# Exercise description
When you reach the line that contains "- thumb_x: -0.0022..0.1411" in the entries below, begin returning lines exactly as written and continue through the last one.

--------

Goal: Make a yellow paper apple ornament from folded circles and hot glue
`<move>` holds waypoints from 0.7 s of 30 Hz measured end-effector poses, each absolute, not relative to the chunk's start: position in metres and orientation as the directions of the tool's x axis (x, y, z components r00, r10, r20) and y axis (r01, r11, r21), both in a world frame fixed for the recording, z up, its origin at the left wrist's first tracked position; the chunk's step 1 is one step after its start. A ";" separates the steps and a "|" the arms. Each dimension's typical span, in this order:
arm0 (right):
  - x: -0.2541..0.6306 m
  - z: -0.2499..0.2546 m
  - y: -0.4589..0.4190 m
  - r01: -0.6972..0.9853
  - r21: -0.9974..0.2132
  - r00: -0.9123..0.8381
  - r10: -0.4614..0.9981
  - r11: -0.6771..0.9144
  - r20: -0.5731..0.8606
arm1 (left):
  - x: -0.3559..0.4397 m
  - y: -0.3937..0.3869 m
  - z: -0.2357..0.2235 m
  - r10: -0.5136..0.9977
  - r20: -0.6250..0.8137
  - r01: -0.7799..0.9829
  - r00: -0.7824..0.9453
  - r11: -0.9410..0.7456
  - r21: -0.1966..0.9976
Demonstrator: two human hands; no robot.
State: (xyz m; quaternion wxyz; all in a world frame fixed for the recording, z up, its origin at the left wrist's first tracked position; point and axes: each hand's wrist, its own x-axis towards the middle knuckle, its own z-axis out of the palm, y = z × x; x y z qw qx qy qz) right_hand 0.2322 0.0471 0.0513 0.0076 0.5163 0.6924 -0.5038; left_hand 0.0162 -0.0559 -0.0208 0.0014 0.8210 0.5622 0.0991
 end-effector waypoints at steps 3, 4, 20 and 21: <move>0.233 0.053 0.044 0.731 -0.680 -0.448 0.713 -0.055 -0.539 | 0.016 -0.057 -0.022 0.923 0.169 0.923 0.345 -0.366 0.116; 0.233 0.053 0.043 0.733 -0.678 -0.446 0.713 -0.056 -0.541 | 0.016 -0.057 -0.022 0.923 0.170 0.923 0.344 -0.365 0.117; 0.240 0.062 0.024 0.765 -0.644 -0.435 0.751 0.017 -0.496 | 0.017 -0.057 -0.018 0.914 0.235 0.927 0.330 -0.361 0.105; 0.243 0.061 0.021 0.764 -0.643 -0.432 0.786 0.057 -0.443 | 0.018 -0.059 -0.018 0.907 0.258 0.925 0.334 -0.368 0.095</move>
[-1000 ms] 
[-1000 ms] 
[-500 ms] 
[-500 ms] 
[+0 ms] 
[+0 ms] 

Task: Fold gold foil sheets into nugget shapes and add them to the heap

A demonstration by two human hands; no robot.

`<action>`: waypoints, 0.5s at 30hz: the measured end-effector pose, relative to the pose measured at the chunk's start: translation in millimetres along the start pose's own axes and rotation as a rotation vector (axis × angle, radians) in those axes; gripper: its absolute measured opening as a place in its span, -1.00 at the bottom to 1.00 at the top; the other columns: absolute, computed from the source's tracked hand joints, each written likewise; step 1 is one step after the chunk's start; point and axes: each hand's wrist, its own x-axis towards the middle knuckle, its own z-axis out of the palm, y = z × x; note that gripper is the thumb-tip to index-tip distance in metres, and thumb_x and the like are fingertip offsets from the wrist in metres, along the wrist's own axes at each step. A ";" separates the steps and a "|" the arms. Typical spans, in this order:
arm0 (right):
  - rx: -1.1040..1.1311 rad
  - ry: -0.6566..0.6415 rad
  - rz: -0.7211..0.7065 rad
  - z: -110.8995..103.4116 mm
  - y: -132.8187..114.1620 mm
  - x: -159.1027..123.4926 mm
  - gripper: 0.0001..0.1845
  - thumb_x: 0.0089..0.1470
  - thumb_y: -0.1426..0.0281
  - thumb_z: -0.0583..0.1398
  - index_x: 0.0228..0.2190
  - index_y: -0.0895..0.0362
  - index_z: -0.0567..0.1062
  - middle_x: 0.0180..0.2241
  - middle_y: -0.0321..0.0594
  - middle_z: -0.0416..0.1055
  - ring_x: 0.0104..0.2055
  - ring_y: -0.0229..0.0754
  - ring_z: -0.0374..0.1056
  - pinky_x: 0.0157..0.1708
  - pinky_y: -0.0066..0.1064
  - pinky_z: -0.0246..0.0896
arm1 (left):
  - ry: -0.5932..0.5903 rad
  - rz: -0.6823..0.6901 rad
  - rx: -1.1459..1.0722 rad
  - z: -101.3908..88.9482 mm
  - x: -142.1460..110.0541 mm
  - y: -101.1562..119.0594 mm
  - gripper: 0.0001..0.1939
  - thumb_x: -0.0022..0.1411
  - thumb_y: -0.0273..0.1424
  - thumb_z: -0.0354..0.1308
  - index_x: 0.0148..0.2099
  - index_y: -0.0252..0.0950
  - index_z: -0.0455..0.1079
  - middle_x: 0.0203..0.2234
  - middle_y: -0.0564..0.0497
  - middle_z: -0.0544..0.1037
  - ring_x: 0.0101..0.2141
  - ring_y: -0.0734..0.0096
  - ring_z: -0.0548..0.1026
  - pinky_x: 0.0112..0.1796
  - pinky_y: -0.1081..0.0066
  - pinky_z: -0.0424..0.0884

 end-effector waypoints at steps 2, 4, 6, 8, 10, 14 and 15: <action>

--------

# Completed exercise
  - thumb_x: -0.0022..0.1411
  - thumb_y: -0.0273..0.1424
  - thumb_z: -0.0354..0.1308
  - index_x: 0.0148..0.2099
  - index_y: -0.0252..0.0950
  - index_z: -0.0455..0.1079
  - middle_x: 0.0203..0.2234
  - middle_y: -0.0564..0.0497
  - middle_z: -0.0544..0.1037
  - ring_x: 0.0101..0.2141
  - ring_y: -0.0734..0.0096
  - ring_z: -0.0548..0.1026
  - pinky_x: 0.0112..0.1796
  - pinky_y: -0.1081..0.0066
  - pinky_z: -0.0424..0.0884

 end-effector waypoints at steps 2, 4, 6, 8, 10, 14 and 15: <action>

The complete answer has now been given.